Transmission electron microscopy (TEM) combined with freeze substitution was employed to examine the ultrastructure of cells of gentian shoot tips cooled to the ultra-low temperature of slush nitrogen and liquid nitrogen. When shoot tips were cooled in ultra-low temperature without plant vitrification solution 2 (PVS2) treatment, massive ice formation was observed throughout the cells, indicating that severe injury occurred during cooling. In contrast, when shoot tips were treated with PVS2 and subsequently cooled to ultra- low temperatures, no ice crystals were observed in the cells.

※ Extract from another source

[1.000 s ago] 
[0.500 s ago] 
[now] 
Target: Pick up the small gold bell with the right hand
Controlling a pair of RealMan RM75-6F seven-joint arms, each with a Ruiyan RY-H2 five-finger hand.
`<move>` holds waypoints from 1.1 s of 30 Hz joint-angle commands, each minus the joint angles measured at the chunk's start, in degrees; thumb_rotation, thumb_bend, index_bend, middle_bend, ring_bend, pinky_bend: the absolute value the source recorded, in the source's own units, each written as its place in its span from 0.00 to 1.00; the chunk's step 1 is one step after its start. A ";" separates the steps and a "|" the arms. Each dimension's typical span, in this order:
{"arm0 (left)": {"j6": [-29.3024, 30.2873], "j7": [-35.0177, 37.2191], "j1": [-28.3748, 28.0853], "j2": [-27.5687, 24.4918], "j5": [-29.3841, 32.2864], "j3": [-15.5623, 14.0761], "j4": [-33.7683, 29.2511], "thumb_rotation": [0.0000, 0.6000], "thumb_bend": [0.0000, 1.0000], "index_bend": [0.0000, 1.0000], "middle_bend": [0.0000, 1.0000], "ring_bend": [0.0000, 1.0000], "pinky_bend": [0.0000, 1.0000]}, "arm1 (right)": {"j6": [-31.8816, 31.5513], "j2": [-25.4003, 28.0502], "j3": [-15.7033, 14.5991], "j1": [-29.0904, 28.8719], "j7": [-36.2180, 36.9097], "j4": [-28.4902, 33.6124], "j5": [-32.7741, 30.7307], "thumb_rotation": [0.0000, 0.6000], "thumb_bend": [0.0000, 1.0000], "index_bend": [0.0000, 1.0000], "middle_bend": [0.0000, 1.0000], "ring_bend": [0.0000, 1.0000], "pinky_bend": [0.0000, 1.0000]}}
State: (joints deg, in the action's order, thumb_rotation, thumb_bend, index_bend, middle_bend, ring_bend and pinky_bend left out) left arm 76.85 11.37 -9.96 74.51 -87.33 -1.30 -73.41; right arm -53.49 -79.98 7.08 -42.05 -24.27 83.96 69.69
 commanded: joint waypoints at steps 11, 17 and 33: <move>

In addition, the cells of PVS2-treated shoot tips exhibited considerable plasmolysis and formation of small vesicles in cytoplasm. These results clearly demonstrate that the PVS2 treatment is essential for preventing damage caused by ice formation and for successful cryopreservation of plant shoot tips.
机译:采用透射电子显微镜(TEM)结合冷冻替代法研究了冷却至泥浆氮和液氮超低温的龙胆芽尖细胞的超微结构。当芽尖在未进行植物玻璃化溶液2(PVS2)处理的情况下以超低温冷却时,在整个细胞中均观察到大量的冰形成,表明在冷却过程中发生了严重伤害。相反,当用PVS2处理芽尖并随后冷却至超低温时,在细胞中未观察到冰晶。此外,PVS2处理的芽尖细胞表现出可观的溶酶作用并在细胞质中形成小囊泡。这些结果清楚地表明,PVS2处理对于防止因结冰而造成的损害以及成功地对植物梢进行冷冻保存至关重要。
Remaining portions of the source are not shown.